▸ What you have to do
Please take the records that follow and repeat exactly the lines starting with the line with "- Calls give" and going on through the line with "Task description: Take".

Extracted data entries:

============

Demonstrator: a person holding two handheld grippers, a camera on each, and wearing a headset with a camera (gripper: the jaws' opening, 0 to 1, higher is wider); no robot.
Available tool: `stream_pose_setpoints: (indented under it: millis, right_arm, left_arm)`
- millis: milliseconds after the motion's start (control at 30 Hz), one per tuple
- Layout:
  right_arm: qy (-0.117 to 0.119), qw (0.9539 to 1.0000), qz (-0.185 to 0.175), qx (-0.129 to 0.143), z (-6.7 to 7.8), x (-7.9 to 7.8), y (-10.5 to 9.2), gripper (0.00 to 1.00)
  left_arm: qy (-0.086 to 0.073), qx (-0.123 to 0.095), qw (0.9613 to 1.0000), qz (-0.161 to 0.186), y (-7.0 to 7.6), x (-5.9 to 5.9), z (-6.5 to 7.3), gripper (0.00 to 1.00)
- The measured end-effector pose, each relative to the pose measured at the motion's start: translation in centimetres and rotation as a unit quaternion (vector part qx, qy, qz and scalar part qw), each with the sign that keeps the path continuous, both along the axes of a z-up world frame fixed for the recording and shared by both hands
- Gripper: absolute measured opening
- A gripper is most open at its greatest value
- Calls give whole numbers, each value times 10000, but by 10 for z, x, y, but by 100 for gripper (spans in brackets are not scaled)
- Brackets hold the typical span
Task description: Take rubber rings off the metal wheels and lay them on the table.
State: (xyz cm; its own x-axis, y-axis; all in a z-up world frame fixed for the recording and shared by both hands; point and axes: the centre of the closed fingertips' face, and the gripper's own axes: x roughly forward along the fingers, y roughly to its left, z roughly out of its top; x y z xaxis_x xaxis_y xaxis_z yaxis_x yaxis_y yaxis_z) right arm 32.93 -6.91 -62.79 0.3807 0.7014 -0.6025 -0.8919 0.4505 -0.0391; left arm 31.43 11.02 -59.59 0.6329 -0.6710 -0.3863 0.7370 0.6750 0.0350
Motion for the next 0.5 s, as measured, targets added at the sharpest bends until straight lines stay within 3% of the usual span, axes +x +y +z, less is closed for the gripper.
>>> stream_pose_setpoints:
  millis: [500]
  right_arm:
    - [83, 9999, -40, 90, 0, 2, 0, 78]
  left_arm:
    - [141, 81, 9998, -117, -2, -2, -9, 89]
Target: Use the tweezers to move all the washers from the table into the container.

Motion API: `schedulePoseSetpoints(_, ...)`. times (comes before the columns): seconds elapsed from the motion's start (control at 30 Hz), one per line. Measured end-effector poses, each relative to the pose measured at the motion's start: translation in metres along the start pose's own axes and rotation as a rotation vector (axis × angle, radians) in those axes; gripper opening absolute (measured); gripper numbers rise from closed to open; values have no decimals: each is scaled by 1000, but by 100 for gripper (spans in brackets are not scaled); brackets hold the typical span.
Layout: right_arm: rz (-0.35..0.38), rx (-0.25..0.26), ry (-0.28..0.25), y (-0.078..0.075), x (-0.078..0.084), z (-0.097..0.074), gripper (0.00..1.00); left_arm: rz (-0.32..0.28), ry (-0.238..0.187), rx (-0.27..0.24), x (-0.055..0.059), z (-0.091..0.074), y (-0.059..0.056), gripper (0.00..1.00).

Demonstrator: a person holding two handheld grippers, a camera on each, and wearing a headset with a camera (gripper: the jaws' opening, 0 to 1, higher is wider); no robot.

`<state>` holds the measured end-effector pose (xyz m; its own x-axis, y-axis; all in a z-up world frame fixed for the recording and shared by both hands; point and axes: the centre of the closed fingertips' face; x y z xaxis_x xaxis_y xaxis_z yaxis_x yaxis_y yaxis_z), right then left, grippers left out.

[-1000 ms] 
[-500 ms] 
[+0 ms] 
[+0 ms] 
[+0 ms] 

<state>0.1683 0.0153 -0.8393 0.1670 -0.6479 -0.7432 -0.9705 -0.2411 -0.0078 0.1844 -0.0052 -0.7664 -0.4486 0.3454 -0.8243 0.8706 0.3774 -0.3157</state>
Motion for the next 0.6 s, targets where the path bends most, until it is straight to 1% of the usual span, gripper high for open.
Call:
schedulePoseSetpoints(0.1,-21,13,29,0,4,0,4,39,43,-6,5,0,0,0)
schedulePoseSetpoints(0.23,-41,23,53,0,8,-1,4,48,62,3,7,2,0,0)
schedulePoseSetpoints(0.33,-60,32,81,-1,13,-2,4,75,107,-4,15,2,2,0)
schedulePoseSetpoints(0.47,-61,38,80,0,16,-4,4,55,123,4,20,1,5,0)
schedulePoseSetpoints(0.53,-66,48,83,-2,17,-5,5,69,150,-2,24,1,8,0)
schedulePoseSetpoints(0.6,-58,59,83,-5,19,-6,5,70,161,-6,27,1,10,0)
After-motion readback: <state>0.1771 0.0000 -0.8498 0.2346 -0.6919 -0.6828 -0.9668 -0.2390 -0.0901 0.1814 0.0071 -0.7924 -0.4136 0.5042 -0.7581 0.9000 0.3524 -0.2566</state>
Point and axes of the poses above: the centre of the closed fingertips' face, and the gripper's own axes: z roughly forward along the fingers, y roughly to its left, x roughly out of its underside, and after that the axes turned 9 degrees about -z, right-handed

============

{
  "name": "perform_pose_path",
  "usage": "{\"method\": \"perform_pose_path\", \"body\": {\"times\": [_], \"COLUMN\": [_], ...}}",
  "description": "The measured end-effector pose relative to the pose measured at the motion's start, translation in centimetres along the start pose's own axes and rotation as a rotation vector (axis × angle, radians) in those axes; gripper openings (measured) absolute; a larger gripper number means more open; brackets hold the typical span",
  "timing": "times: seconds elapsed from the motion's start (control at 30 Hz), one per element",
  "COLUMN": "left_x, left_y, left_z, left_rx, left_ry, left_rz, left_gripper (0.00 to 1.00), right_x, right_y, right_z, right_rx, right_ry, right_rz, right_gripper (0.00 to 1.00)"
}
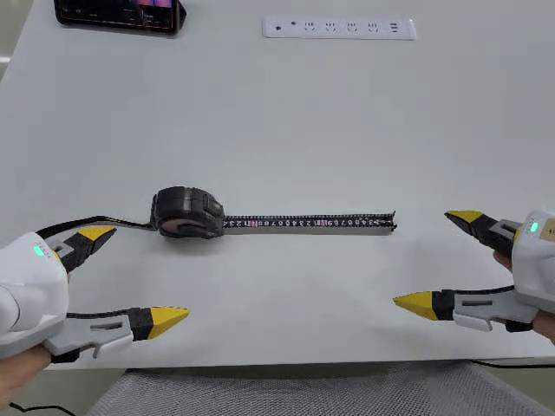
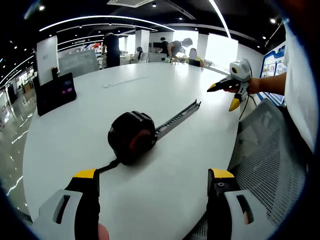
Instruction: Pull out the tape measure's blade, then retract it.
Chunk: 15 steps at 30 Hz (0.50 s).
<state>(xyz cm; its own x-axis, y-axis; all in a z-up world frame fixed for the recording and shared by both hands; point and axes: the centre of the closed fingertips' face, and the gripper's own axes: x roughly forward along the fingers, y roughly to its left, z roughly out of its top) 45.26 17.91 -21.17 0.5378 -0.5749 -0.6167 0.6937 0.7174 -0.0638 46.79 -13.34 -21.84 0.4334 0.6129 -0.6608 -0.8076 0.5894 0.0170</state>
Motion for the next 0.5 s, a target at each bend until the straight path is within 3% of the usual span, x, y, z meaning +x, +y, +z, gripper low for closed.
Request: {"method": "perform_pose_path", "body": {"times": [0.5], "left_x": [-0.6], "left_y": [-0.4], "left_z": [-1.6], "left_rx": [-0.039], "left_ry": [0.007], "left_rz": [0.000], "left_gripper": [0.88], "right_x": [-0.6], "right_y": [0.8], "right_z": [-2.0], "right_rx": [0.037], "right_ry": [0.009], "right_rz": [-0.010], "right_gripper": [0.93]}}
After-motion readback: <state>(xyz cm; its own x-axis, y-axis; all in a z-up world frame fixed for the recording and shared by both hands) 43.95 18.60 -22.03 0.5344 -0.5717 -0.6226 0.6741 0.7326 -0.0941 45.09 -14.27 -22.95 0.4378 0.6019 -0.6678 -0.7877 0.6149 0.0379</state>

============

▸ Answer for this exercise
- Calls give whole numbers, each value times 10000, but by 10 for z, x, y, but by 100 for gripper (spans in brackets are not scaled)
- Brackets hold the typical span
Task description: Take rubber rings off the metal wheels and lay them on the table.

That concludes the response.